Morgan Stanley: A weak dollar and policy credibility are boosting the outlook for emerging markets

Morgan Stanley pointed out that the weakening of the US dollar and the improvement in policy credibility are enhancing the outlook for emerging markets. The boundaries between emerging markets and developed markets are becoming increasingly blurred, with fixed income assets outperforming developed markets. Despite the strong performance of emerging market assets, changes in US credit spreads and Treasury yields still have a significant impact on them. It is expected that by 2026, spreads will continue to drive capital inflows. Reforms in India, Vietnam, Egypt, and Saudi Arabia have boosted investor confidence, but fiscal conditions still require cautious assessment
According to the Zhitong Finance APP, Morgan Stanley stated that as macroeconomic, policy, and market dynamics overlap, the traditional boundaries between emerging markets and developed markets are gradually disappearing, and emerging markets are entering the new year with a new strong momentum.
Simon Weaver from Morgan Stanley said, "For investors, this convergence means that emerging market fixed income is becoming a compelling alternative to emerging market fixed income. Nevertheless, as this transition unfolds, the prices of emerging market fixed income assets should continue to largely influence the performance of emerging market fixed income."
Weaver noted that emerging market assets have outperformed developed markets in terms of sovereign credit, local currency bonds, and equities, thanks to a weaker dollar and the corresponding strengthening of emerging market currencies.
Weaver pointed out, "Nevertheless, in our view, the tightening of U.S. credit spreads and the decline in U.S. Treasury yields remain crucial for the continued strengthening of emerging market spreads and the performance of local bonds. Emerging markets have not fully decoupled."
After a brief period of leading by developed economies in 2021-22, emerging markets have once again surpassed developed economies. Morgan Stanley's economists expect that spreads have been a key driver of capital inflows, a situation that will continue until 2026. The progress of reforms in India, Vietnam, Egypt, and Saudi Arabia has boosted investor confidence.
The credibility of policies has also improved. After the COVID-19 pandemic, emerging market central banks have gained more trust and have shown that they can act independently, proactively, and effectively in the face of shocks. Weaver stated, "Moreover, flexible exchange rate systems have absorbed external pressures, and the inflation differentials with developed markets have converged."

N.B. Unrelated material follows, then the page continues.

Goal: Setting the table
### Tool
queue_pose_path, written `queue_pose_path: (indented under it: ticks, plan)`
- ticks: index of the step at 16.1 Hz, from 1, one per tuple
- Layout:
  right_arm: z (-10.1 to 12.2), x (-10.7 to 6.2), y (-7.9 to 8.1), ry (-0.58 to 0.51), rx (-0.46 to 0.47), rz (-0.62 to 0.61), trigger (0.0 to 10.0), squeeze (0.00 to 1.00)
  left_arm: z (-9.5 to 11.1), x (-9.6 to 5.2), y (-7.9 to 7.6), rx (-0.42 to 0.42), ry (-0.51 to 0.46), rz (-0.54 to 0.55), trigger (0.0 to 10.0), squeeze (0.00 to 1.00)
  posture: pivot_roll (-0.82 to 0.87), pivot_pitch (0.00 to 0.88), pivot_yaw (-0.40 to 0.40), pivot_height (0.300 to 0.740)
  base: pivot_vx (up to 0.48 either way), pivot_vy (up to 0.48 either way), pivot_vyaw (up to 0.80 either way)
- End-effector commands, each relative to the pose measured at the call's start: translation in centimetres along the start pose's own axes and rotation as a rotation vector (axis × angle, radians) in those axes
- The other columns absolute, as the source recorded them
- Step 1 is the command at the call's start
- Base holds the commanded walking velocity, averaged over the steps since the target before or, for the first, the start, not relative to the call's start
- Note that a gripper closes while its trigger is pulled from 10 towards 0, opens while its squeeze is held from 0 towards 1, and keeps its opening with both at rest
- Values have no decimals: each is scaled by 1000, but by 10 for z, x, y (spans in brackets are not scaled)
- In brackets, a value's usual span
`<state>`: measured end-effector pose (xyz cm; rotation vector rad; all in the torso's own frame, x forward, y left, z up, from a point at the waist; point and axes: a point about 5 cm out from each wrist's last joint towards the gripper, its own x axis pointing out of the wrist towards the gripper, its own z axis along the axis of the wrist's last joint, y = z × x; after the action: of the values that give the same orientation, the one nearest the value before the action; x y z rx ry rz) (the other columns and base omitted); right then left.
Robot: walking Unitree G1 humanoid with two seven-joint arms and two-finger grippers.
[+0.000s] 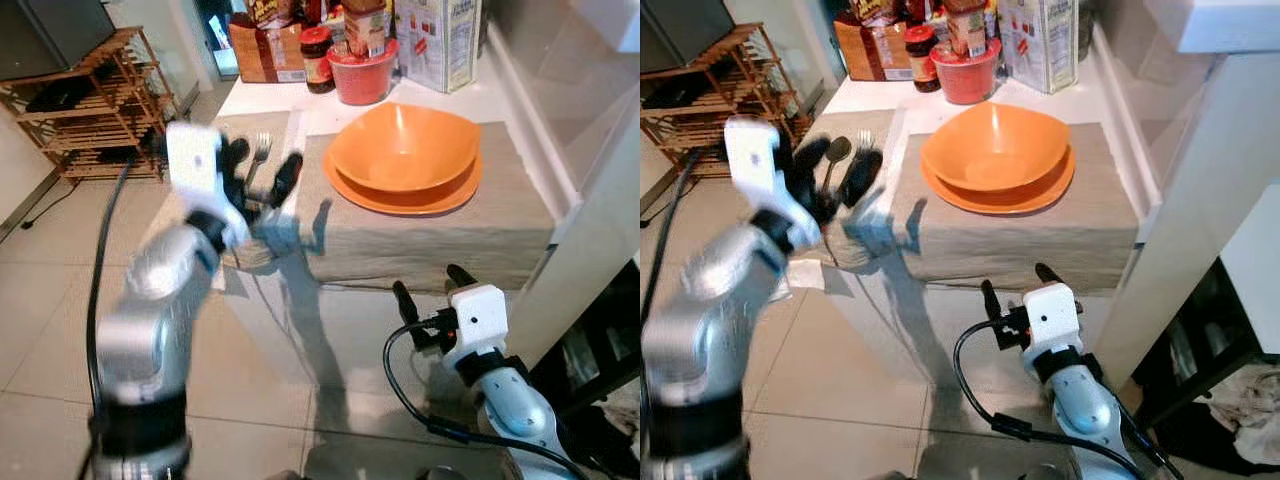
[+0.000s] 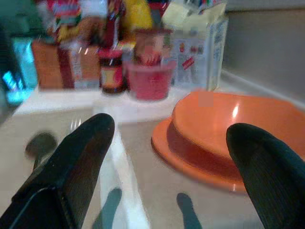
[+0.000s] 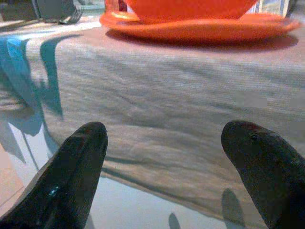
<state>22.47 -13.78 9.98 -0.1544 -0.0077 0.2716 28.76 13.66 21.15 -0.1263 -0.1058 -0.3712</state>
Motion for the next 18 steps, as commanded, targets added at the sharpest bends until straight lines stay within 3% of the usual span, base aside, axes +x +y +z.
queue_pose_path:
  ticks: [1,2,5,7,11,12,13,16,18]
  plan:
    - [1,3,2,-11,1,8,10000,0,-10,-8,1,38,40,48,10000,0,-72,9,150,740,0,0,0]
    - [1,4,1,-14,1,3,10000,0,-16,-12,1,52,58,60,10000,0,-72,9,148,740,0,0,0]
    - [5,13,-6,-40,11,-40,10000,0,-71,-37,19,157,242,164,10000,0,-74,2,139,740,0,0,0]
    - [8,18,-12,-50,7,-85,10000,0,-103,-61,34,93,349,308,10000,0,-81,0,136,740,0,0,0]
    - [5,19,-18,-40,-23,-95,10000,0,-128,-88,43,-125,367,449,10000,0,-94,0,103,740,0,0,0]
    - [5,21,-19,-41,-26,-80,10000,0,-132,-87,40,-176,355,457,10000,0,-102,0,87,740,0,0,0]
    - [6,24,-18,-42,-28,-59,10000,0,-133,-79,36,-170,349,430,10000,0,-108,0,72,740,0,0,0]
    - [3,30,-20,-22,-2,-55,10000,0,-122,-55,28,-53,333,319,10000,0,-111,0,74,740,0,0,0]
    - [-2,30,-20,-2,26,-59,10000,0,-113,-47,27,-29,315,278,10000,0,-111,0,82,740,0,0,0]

However, fiscal conditions are becoming more imbalanced. Morgan Stanley pointed out that debt capacity often still gives developed markets several advantages: fiscal capacity and credibility, depth of financial markets, and lower currency risk.
"This does not mean that emerging markets have not made progress, or that the fiscal conditions of developed countries have not deteriorated. However, reliable analysis requires careful assessment of each country. What remains clear is that the current fiscal conditions are a key driver of differentiation within emerging markets."
Weaver also noted that although the momentum of cross-border funds flowing into emerging markets is strengthening, global positions still lean towards emerging markets, with most investors maintaining only moderate exposure to emerging market fixed income.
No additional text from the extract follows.